Pero no. Hoy es una mañana de sábado en la que miro al mundo desde mi ventana y sigo sin saber qué va a pasar con el dinero que invertí en los dos pasajes de avión que evidentemente no podré usar: mi viaje a Bogotá definitivamente no podrá convertirse en realidad.
Hace ya varios días que la aerolínea por la que supuestamente volaría anunció que haría cambios sin cargos pero advirtiendo que sí estaríamos obligados a pagar un cambio de tarifa, en caso de que aplique. ¡Pero por supuesto que aplica! Y es que yo compré una mega oferta en el outlet de vuelos de enero. Un precio irrisorio por el vuelo que ahora, ya no existe más. Los cargos por cambio de tarifa que me han calculado si cambio las fechas del vuelo son casi la mitad del costo original de los boletos.
Decidí esperar porque Colombia no había cerrado del todo las operaciones del aeropuerto El Dorado y por ello, la aerolínea sólo había cambiado la hora del vuelo, pero no lo había cancelado. Lo cierto es que cancelarlo los obligaría a indemnizarme o a no cobrarme por la reasignación del vuelo, pero no lo están haciendo, están esperando hasta el último momento para obtener al menos los pagos por cambio de tarifas.
Yo sigo esperando, tengo hasta 24 horas antes de la supuesta hora de salida de mi vuelo para hacer el cambio de fecha.
Mientras eso ocurre, y con lo mucho que necesitaba ese viaje por los altos niveles de estrés que mi trabajo me ha generado, ahora estoy encerrada en mi casa viendo la vida pasar.
Por fortuna, mi trabajo puede realizarse a distancia pero es curioso cómo una circunstancia como esta nos hace darnos cuenta de la cantidad de veces que desperdiciamos nuestro bien más preciado: la libertad.
Cuando podemos usarla, movernos, visitar y abrazar, no lo hacemos.

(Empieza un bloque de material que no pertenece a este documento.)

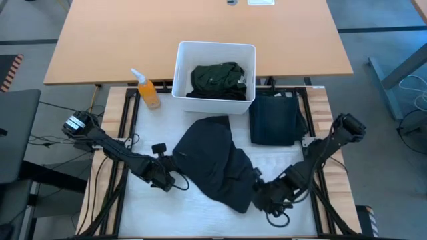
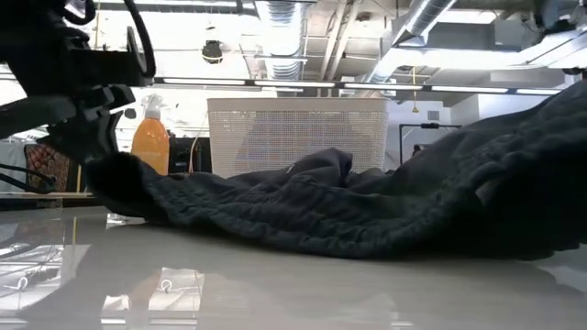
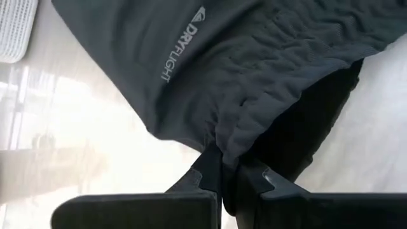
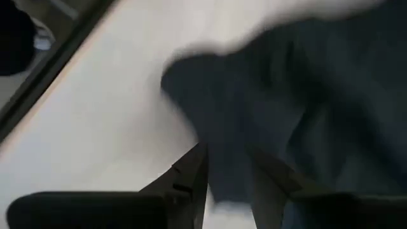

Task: Fold laundry
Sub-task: Fold the black shorts

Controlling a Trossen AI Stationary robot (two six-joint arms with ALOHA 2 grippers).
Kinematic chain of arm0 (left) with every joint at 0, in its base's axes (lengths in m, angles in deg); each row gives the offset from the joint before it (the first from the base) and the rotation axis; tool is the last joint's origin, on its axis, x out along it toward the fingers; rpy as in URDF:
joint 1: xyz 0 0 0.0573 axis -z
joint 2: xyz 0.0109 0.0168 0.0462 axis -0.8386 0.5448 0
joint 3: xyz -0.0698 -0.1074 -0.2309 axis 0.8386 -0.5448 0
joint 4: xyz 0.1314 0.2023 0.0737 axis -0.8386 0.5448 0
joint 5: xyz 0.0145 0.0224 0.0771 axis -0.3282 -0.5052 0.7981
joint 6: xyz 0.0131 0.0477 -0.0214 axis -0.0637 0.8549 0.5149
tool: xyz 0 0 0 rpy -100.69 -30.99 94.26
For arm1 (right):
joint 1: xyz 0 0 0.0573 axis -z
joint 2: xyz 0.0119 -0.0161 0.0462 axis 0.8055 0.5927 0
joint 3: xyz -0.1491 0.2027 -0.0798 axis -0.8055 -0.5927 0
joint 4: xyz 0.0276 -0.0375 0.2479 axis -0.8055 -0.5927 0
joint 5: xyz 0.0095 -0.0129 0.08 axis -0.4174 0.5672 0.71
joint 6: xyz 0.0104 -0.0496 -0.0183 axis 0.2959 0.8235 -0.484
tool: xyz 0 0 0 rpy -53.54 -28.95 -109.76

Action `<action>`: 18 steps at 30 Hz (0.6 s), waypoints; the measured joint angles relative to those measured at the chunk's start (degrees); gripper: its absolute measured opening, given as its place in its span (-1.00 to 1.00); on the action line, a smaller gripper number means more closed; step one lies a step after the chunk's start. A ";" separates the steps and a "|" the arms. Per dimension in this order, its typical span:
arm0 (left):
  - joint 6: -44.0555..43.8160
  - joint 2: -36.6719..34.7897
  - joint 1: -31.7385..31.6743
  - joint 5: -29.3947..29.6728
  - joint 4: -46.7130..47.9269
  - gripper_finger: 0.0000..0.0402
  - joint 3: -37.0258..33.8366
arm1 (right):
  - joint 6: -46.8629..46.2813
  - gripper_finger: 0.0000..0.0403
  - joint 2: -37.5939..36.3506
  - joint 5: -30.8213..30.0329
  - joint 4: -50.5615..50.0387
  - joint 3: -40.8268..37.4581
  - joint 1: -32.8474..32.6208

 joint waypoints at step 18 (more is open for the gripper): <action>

Nos encerramos 8,10 o 12 horas en una oficina. Tardamos meses en visitar a nuestros amigos, siempre estamos ocupados, ni siquiera nos esforzamos en llamarles, cuando mucho enviamos memes y stickers por whatsapp, la nueva forma de estar presentes en medio de una ausencia que nos ha convertido en autómatas individualistas.
Pero ahora que nos prohíben socializar, lo extrañamos. Ahora que no podemos ver a nuestros padres y madres ancianos, quisiéramos estar ahí, recostados en su regazo. Ahora que no debemos sacar a nuestros perros al parque, nos molesta no poder jugar con ellos y lanzarles una pelota bien lejos.
¿Es que acaso necesitábamos una pandemia para darnos cuenta de que las cosas que hemos comprado, y de las que nos hemos rodeado, nunca serán suficientes para hacernos felices?
Estos días estoy aprovechando para mirar las fotos de todos los lugares increíbles a los que he podido viajar. He compartido anécdotas con mis hijos, mientras vemos las fotos. Acomodé mis libros y me di cuenta de que esas bellas fotos de Robert Doisneau en las calles de París hacen latir mi corazón que se alimentó de tantas experiencias ricas en esa ciudad.
Hojear el libro en el que alguna vez participé sobre las experiencias maravillosas que México ofrece, en la comida, los paisajes, la arquitectura, me provocó revalorar el bello país en el que vivo.
Mirar las fotos que tomé alguna vez en la semana del diseño, en Milán, una ciudad que ahora está tan triste, sin gente en las calles, me hace recordar porqué tanta gente sueña con viajar a Italia. Mis fotos en Roma, las de mi hijo corriendo detrás de sus palomas cuando era apenas un bebé. Todo eso me ha hecho entender cosas valiosas.
Son las personas, los momentos compartidos, los abrazos, las experiencias, las risas, la naturaleza lo que nos mantiene vivos. No los fines de semana haciendo fila en un super mercado, ni los meses de aislamiento por ese proyecto nuevo que nos dará un ascenso. Solo el amor nos mantiene con vida.
Así que ahora, aguantemos, reflexionemos, valoremos y cuando esto termine, cuando salgamos todos, dediquémonos a lo único que realmente importa: vivir la vida.